◆ **Task requirements**:
The complete listing should be restated exactly.

++++++

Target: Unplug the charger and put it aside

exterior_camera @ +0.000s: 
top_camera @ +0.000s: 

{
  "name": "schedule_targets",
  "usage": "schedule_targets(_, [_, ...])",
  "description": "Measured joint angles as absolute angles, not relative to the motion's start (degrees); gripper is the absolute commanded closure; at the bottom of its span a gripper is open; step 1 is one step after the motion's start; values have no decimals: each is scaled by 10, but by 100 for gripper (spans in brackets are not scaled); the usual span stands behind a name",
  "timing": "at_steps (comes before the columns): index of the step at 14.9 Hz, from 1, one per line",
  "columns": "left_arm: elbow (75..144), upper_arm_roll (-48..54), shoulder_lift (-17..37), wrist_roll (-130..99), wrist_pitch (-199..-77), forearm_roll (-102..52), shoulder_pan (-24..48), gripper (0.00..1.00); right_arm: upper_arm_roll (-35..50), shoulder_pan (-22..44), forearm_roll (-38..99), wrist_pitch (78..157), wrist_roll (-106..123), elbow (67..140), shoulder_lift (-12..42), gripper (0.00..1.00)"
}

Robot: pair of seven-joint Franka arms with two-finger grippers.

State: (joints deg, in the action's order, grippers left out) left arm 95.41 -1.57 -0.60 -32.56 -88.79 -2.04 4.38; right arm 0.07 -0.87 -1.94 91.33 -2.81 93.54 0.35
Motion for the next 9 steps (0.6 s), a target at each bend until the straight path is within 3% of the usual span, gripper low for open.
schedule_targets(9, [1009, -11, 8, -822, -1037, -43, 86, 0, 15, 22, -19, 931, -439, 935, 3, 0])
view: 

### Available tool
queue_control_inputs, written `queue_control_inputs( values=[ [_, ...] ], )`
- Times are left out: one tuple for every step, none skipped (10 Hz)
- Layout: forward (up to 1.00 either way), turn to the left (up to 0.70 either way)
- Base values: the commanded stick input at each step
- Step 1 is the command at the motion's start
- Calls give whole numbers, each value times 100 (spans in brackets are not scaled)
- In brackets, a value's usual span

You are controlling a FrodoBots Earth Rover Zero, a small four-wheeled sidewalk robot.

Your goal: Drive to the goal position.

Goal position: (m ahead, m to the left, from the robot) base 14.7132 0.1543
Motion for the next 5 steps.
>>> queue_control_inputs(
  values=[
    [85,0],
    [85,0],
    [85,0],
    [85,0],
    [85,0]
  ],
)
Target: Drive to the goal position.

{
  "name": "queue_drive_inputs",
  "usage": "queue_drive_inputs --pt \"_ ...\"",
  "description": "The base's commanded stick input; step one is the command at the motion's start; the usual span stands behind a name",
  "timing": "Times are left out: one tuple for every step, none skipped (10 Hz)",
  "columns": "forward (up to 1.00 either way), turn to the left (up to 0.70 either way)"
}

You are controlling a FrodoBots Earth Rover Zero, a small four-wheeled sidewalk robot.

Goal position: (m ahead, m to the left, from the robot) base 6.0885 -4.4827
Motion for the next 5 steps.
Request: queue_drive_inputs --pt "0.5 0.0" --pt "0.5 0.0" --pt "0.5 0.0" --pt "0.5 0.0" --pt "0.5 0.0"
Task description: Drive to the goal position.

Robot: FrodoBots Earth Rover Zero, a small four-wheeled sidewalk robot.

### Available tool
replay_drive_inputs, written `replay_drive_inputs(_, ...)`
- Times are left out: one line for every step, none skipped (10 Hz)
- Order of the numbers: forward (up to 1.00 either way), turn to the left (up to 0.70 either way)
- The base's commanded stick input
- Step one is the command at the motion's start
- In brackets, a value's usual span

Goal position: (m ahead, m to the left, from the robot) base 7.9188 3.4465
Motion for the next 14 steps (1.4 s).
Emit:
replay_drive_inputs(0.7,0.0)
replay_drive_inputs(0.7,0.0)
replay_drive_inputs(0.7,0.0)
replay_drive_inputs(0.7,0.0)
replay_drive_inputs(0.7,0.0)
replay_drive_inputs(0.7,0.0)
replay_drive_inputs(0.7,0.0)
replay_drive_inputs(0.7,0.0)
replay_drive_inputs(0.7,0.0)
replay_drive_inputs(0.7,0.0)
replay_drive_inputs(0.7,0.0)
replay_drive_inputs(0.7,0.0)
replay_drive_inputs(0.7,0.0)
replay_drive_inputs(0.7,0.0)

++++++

◆ **Written response**:
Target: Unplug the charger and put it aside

exterior_camera @ +0.000s: 
top_camera @ +0.000s: 

{
  "name": "schedule_targets",
  "usage": "schedule_targets(_, [_, ...])",
  "description": "Measured joint angles as absolute angles, not relative to the motion's start (degrees); gripper is the absolute commanded closure; at the bottom of its span a gripper is open; step 1 is one step after the motion's start; values have no decimals: each is scaled by 10, but by 100 for gripper (spans in brackets are not scaled); the usual span stands behind a name",
  "timing": "at_steps (comes before the columns): index of the step at 14.9 Hz, from 1, one per line",
  "columns": "left_arm: elbow (75..144), upper_arm_roll (-48..54), shoulder_lift (-17..37), wrist_roll (-130..99), wrist_pitch (-199..-77), forearm_roll (-102..52), shoulder_pan (-24..48), gripper (0.00..1.00); right_arm: upper_arm_roll (-35..50), shoulder_pan (-22..44), forearm_roll (-38..99), wrist_pitch (78..157), wrist_roll (-106..123), elbow (67..140), shoulder_lift (-12..42), gripper (0.00..1.00)"
}

Robot: pair of seven-joint Franka arms with two-finger grippers.

State: (joints deg, in the action's order, grippers left out) left arm 95.41 -1.57 -0.60 -32.56 -88.79 -2.04 4.38; right arm 0.07 -0.87 -1.94 91.33 -2.81 93.54 0.35
Motion for the next 9 steps (0.6 s), a target at each bend until the straight path is within 3% of the usual span, gripper low for open.
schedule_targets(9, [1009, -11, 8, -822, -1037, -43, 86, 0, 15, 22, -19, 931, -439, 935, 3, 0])
view: 

### Available tool
queue_control_inputs, written `queue_control_inputs( values=[ [_, ...] ], )`
- Times are left out: one tuple for every step, none skipped (10 Hz)
- Layout: forward (up to 1.00 either way), turn to the left (up to 0.70 either way)
- Base values: the commanded stick input at each step
- Step 1 is the command at the motion's start
- Calls give whole numbers, each value times 100 (spans in brackets are not scaled)
- In brackets, a value's usual span

You are controlling a FrodoBots Earth Rover Zero, a small four-wheeled sidewalk robot.

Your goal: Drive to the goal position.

Goal position: (m ahead, m to the left, from the robot) base 14.7132 0.1543
Motion for the next 5 steps.
>>> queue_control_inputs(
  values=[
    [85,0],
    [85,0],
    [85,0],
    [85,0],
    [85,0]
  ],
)
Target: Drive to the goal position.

{
  "name": "queue_drive_inputs",
  "usage": "queue_drive_inputs --pt \"_ ...\"",
  "description": "The base's commanded stick input; step one is the command at the motion's start; the usual span stands behind a name",
  "timing": "Times are left out: one tuple for every step, none skipped (10 Hz)",
  "columns": "forward (up to 1.00 either way), turn to the left (up to 0.70 either way)"
}

You are controlling a FrodoBots Earth Rover Zero, a small four-wheeled sidewalk robot.

Goal position: (m ahead, m to the left, from the robot) base 6.0885 -4.4827
Motion for the next 5 steps.
Request: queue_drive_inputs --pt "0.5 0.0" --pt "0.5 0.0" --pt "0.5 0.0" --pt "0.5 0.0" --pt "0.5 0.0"
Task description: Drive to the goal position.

Robot: FrodoBots Earth Rover Zero, a small four-wheeled sidewalk robot.

### Available tool
replay_drive_inputs, written `replay_drive_inputs(_, ...)`
- Times are left out: one line for every step, none skipped (10 Hz)
- Order of the numbers: forward (up to 1.00 either way), turn to the left (up to 0.70 either way)
- The base's commanded stick input
- Step one is the command at the motion's start
- In brackets, a value's usual span

Goal position: (m ahead, m to the left, from the robot) base 7.9188 3.4465
Motion for the next 14 steps (1.4 s).
Emit:
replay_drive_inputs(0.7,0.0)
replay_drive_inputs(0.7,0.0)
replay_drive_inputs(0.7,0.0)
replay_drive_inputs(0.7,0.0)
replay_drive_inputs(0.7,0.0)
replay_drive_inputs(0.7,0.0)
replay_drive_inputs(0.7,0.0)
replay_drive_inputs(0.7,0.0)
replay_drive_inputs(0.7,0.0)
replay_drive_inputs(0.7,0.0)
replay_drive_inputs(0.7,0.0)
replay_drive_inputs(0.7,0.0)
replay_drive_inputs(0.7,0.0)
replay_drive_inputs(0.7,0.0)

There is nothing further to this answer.